→ **What you have to do**:
Only the lines with "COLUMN" in them need to be copied from the listing.

→ **Collected material**:

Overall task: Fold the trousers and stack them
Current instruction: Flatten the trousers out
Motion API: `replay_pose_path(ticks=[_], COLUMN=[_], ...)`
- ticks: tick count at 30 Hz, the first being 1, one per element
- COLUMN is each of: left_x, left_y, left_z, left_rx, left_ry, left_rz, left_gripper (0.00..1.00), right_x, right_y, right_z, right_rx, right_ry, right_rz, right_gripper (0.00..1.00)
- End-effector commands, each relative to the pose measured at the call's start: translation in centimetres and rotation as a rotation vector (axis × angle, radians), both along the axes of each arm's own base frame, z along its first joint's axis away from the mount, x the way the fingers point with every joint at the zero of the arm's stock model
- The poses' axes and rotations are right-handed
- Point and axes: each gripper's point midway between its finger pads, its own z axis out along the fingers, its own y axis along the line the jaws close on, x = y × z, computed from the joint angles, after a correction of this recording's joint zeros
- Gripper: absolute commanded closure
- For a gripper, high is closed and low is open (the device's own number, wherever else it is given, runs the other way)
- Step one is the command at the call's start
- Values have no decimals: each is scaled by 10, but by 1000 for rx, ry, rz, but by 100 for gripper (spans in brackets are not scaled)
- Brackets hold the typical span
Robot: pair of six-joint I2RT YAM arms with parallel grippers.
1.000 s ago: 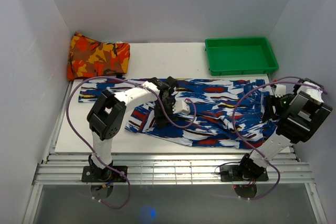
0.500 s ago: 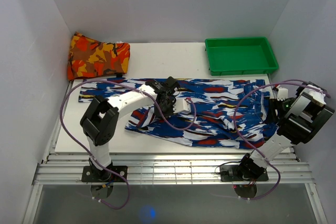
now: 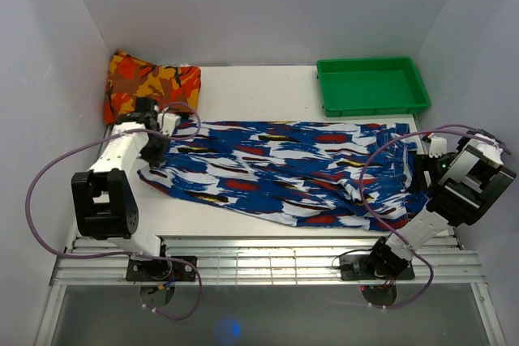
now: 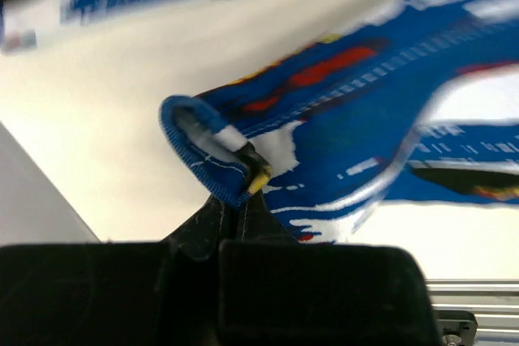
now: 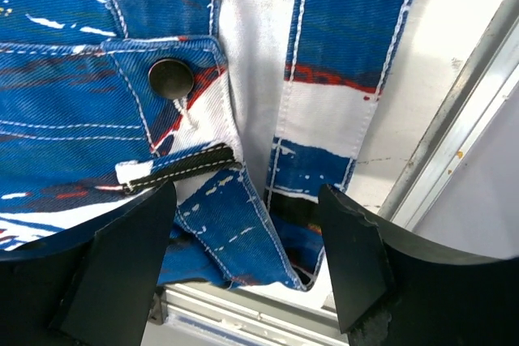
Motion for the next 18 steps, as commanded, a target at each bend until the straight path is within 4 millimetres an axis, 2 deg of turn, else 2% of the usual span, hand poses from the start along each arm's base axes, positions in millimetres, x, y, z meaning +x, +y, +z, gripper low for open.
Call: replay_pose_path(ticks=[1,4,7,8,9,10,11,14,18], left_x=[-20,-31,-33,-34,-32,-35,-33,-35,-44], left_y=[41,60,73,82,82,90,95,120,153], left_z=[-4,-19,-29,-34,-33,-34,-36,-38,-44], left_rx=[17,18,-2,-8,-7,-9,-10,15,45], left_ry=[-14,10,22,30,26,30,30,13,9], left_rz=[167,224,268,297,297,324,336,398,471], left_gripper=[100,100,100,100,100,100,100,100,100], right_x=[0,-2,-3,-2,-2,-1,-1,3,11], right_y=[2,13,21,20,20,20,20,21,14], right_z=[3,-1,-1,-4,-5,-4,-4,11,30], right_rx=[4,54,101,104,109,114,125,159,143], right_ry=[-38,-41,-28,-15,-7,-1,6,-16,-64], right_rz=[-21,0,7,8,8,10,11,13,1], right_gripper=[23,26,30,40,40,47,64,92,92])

→ **Answer**:
Motion API: `replay_pose_path(ticks=[_], COLUMN=[_], ...)`
- COLUMN is each of: left_x, left_y, left_z, left_rx, left_ry, left_rz, left_gripper (0.00..1.00), right_x, right_y, right_z, right_rx, right_ry, right_rz, right_gripper (0.00..1.00)

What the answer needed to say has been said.